§ Activity
Using the listing below, report all lines holding the word "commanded".

§ Given information
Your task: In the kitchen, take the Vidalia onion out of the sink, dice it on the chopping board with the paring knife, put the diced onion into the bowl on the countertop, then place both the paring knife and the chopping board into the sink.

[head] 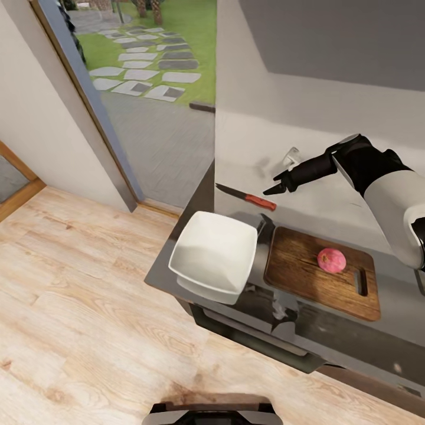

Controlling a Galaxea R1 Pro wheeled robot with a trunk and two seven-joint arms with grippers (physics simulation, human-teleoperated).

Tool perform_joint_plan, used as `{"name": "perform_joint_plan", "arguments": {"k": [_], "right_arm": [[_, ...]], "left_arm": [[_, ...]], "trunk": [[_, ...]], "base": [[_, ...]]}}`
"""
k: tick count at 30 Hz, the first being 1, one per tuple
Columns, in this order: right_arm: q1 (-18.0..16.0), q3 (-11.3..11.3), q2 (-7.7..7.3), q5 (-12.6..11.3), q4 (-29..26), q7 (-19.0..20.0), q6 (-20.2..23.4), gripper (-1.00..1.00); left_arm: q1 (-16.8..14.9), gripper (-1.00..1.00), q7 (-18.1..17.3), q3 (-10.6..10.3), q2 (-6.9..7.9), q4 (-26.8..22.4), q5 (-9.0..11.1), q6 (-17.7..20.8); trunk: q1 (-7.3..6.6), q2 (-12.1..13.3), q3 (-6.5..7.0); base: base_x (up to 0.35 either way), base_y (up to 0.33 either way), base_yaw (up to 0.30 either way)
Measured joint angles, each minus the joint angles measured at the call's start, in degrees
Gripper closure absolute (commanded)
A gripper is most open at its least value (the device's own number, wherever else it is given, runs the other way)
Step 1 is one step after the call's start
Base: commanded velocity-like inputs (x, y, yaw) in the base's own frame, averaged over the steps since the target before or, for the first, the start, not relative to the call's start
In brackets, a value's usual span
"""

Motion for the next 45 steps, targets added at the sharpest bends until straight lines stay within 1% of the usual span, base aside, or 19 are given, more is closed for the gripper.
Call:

§ Your response
Gripper closure absolute (commanded)
Base: commanded velocity-like inputs (x, y, yaw) in the base's own frame, averaged over the steps since the target before or, for the first, the start, not relative to the call's start

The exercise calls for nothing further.